- Born: Lillie Elizabeth McGee January 9, 1897 Galveston, Texas
- Died: September 10, 1974 (aged 77) Hempstead, Texas
- Occupation: truck driver

= Lillie Elizabeth Drennan =

Lillie Elizabeth Drennan (née McGee; January 9, 1897 – September 10, 1974) was an American truck driver and businesswoman. She was the co-founder of the Drennan Truck Line, a member of the Texas Women's Press Association and the Texas Transportation Association in the United States. She is considered the first American woman to receive a truck driver's license and to operate a trucking company.

== Biography ==
She was born at John Sealy Hospital in Galveston, Texas. Her mother gave her up for adoption shortly after birth. Drennan was adopted by Francis Carolyn and Nicholse McGee. At the age of thirteen, she dropped out of school and began working as a telephone operator. A few years later, she contracted scarlet fever, which probably caused almost complete hearing loss, requiring her to use a hearing aid from the age of twenty-two.
In March 1928, she and her second husband, Williard Ernest Drennan, formed a trucking company to take advantage of the nearby oil boom near Hempstead. Their business quickly grew and a second truck driver was needed, and Lillie became the driver. After their divorce in 1929, she remained the sole owner of Drennan Truck Line until 1934 and the owner of a soft drink bottling plant. After the Railroad Commission began to more closely monitor the motor transportation business, she obtained a truck driver's license in 1929. The examining board was reluctant to grant her a license, fearing that her hearing impairment might jeopardize traffic safety. She called this a gender bias, arguing, "If any man can beat my record, I'll just get out of here." Drennan Truck Line operated for nearly twenty-four years, during which she had to fend off competitors and officials who did not believe women were suited to the profession. Together with her drivers, most of whom were African-American, they transported everything from explosives to beverages throughout East Texas, over all sorts of terrain. Lillie sometimes drove for more than forty-eight hours without sleep or rest, yet she never had an accident. Joe Carrington, a well-known insurance carrier for the Texas Transportation Company, wrote in 1946 that he knew of no other truck driver with a safety record comparable to Lillie's.

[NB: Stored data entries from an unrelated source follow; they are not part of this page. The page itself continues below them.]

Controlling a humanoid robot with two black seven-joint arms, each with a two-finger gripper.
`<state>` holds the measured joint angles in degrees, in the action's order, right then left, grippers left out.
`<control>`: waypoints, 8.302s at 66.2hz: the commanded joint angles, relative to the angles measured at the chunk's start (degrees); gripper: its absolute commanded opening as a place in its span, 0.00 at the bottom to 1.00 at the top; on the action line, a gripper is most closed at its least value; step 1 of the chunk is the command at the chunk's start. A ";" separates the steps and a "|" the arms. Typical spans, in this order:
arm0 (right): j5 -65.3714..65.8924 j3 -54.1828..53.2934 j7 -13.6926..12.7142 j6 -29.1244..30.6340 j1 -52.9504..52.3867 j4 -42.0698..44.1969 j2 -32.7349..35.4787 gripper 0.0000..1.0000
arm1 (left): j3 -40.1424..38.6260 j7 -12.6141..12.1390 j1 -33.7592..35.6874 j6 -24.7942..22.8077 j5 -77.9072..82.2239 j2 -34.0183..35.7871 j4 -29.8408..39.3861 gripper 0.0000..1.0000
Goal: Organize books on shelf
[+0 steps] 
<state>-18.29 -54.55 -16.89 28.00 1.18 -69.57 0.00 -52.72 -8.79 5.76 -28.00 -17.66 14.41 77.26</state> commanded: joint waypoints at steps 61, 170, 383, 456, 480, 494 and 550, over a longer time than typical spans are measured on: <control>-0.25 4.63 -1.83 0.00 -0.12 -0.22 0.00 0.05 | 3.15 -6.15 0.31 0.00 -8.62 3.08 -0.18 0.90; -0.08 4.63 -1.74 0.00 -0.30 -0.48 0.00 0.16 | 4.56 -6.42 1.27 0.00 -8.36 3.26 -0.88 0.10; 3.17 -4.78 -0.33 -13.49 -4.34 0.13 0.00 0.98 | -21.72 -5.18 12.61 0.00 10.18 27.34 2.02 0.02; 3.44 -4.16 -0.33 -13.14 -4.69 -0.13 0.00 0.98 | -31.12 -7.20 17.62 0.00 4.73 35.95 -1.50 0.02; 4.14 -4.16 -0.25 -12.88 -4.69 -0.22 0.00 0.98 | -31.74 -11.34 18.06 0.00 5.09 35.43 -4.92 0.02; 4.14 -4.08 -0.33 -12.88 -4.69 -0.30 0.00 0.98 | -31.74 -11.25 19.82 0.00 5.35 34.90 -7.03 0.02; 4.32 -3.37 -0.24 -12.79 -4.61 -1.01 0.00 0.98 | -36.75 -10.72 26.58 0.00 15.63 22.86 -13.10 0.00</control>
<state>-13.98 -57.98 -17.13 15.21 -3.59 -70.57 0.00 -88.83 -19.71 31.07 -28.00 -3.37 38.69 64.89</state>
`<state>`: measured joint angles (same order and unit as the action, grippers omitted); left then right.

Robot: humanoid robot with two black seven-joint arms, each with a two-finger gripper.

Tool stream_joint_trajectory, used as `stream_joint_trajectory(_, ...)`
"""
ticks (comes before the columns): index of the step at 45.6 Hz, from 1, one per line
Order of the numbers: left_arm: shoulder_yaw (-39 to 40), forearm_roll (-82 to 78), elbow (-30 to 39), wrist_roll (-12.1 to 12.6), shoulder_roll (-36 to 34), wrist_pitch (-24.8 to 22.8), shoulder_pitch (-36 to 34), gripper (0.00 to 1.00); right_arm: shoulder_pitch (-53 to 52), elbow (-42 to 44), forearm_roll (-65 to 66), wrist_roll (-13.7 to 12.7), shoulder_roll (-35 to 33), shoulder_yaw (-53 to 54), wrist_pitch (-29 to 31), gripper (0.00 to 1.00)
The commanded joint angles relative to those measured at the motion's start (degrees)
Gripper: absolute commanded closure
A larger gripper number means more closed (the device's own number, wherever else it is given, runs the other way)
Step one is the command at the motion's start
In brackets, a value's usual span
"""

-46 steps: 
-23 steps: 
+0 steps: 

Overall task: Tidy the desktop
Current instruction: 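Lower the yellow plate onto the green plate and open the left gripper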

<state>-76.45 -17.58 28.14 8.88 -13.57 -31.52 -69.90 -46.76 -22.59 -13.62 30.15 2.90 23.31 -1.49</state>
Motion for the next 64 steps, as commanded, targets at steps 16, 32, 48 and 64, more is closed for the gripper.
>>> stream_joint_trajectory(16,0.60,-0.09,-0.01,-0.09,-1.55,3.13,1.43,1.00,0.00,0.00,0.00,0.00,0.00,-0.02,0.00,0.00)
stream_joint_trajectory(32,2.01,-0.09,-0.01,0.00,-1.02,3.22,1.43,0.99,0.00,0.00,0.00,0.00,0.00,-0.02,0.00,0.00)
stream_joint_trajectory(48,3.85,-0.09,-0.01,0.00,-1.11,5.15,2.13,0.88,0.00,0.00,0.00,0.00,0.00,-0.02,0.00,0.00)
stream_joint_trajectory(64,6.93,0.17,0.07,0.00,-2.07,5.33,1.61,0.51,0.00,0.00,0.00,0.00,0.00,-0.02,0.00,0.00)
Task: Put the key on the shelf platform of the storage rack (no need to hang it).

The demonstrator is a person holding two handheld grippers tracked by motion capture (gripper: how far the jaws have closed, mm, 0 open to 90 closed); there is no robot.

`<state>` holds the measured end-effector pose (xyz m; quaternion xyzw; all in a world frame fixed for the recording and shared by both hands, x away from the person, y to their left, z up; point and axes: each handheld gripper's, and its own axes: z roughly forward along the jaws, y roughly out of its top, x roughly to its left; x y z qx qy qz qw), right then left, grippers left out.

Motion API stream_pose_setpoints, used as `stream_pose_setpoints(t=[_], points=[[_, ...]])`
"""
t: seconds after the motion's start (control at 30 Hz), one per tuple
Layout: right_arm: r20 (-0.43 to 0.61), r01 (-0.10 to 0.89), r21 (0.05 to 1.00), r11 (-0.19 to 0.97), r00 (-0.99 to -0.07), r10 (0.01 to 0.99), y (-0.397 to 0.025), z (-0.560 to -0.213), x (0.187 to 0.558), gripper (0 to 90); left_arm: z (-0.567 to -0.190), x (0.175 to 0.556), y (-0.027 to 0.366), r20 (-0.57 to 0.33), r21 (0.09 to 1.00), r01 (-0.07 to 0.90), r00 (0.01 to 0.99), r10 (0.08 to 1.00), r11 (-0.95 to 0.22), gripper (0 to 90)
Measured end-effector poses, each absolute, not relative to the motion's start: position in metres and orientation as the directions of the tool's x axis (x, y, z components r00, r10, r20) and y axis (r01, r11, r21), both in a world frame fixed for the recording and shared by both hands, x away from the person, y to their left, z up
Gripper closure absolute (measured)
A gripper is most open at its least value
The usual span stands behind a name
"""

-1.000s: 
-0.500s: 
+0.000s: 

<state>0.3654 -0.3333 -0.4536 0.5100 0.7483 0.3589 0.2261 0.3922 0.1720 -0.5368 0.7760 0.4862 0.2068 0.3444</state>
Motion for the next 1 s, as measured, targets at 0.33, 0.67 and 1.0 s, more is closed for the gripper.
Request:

She received safety awards from the Railroad Commission and the Texas Motor Transportation Association. During World War II, the United States Army recognized Lillie's success in her recruitment campaign to attract female truck drivers to the Quartermaster Corps. She also demonstrated her driving skills as a guest participant in the "Roadeo" obstacle course at the Dallas State Fairgrounds in September 1950. Throughout her long career, Lillie received media attention in magazines, newspapers, and on radio broadcasts.

In 1943, she even visited Hollywood, which was to make a film based on her life, but production never took place. On May 17, 1946, the Hempstead News dedicated a special edition to her, calling her "a twentieth-century pioneer who has all the colours of Annie Oakley and who lives the life of a tough woman on the front lines." The town of Hempstead honoured Lillie with a banquet on Six-Shooter Junction Day, May 23, 1946, attended by such notables as Texas Department head Homer Garrison, Director of the Department of Homeland Security, and future Governor Beauford Jester.

== Journalistic activity ==
Lillie wrote articles for the Hempstead News about flowers and their culture, and in 1939 she became a member of the Texas Women's Press Association. She was also a member of the Texas Transportation Association and an honorary member of the Houston Freight Carriers. She also lectured to students at Prairie View A&M University about her experiences in transportation.

She sold her company in September 1952, then operated a store on U.S. Highway 290 in Hempstead.

== Death ==
Lillie Elizabeth Drennan died on September 10, 1974, in Hempstead and was buried in the local cemetery.

== Family life ==
On December 18, 1912, at the age of fifteen, she married William Barney Jackson, had a son with him, and divorced in 1914. She was married to Willard Ernest Drennan from July 17, 1917, to June 1929. Her last marriage, to S. B. Boulawar, lasted from 1931 to 1943.